O garoto-propaganda da reportagem é o Senador Ted Stevens que, durante décadas teria combatido ferozemente qualquer iniciativa ambientalista no Congresso e, agora, é visto defendo medidas que obriguem os carros dos EUA a consumir menos combustível. A justificativa apresentada pelo Senador chega a ser, com todo o respeito, patética: “eu estou tentando proteger o meu Estado [o Alaska], onde a mudança do clima é mais evidente do que em qualquer outro lugar”. “A menos que nós tratemos a questão como urgente e mostremos que estamos falando sério, nada acontecerá”, teria afirmado ele recentemente em uma entrevista sobre sua nova posição.

O Senador Stevens não está sozinho nesse “surto”. Ao que tudo indica, o debate sobre a questão do aquecimento global tem mudado de tom como um todo dentro do Congresso norte-americano. Mas o seu caso é muito emblemático – não é à toa que é a sua foto que ilustra a reportagem do Los Angeles Times. Não apenas porque a sua mudança de posicionamento foi repentina e radical, mas porque o seu afã de proteger o Alaska não o fez mudar de idéia, por exemplo, sobre a abertura do Artic National Wldlife Refuge – uma das maiores e mais importantes reservas de vida silvestre do mundo – para a exploração de petróleo, que ele apóia há muitos anos. Nem o fez incluir os SUVs – os mais poluentes dos veículos – em seu projeto de lei para reduzir as emissões. Daí as suspeitas que, segundo o jornal, existiriam sobre os seus verdadeiros motivos.

Eu, particularmente, ainda não sei se aplaudo ou rio, diante do que pode ser um bom sinal, mas que tem toda cara de demagogia oportunista, do tipo que se vê todas as vezes que aparece algum sinal mais forte de que a vaca está indo para o brejo – vejam-se, por exemplo, as medidas urgentíssimas aprovadas a toque de caixa diante do assassinato brutal de João Helio para modificar a lei penal, como se a criminalidade tivesse, de uma hora para outra, com esse fato isolado, tomado proporções calamitosas que não tinha até então.
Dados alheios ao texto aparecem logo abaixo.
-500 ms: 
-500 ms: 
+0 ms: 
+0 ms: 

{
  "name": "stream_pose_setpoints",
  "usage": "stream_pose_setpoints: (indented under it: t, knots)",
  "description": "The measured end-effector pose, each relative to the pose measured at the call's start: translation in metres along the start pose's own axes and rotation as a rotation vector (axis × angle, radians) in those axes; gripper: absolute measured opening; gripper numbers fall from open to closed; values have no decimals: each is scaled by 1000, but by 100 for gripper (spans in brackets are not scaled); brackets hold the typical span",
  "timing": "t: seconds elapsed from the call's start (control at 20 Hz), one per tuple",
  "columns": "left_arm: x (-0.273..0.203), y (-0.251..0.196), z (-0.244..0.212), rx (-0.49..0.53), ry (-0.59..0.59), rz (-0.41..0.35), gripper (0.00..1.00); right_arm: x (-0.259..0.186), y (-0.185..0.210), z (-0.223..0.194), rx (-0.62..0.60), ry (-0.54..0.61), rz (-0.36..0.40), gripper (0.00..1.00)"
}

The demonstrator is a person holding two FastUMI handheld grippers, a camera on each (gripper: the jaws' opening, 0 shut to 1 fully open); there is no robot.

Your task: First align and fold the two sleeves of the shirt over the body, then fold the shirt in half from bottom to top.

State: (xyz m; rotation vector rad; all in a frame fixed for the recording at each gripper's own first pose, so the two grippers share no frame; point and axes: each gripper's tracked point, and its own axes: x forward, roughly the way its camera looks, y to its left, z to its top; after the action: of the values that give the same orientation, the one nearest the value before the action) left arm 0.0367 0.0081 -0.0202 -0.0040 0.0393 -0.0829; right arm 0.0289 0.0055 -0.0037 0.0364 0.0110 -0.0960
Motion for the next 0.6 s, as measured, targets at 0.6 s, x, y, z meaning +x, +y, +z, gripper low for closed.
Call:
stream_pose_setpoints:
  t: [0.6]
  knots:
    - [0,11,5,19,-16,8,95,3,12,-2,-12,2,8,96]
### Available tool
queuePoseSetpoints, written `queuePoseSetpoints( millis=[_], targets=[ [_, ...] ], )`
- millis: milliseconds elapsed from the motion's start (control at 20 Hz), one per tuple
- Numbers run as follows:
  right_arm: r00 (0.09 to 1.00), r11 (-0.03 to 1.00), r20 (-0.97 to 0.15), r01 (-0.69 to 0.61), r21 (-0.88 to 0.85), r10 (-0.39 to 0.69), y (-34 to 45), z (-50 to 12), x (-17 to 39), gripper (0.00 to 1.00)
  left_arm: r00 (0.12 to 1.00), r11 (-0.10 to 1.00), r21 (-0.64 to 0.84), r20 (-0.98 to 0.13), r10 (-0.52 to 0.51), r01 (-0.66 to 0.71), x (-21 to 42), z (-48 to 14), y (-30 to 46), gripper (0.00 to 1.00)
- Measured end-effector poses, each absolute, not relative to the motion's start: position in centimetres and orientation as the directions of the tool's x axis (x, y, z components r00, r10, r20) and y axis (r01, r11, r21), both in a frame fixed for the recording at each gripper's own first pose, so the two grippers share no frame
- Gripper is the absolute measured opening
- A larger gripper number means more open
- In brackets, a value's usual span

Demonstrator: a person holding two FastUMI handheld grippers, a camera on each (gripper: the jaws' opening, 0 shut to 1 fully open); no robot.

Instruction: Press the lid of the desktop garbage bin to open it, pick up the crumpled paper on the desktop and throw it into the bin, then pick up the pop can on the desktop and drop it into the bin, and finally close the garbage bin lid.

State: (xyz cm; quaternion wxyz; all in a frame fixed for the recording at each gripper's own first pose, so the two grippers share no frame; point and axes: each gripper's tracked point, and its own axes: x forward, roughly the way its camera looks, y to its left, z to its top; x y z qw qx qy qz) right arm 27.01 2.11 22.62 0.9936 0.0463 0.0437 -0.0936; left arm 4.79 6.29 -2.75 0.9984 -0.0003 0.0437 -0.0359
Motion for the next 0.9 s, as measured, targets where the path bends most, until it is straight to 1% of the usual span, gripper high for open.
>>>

Por outro lado, este pode ser o momento oportuno para se tentar tirar proveito de um ou outro parlamentar que, desavisado, ache que essa Frente é séria. Tentativas nesse sentido seriam bem-vindas.

Mas no caso brasileiro, em especial, alguns políticos, com a cara de pau que lhes é peculiar, parecem ter adotado a velha máxima de que se você quer ter certeza absoluta que uma coisa não será feita, crie uma comissão especialmente para fazê-la.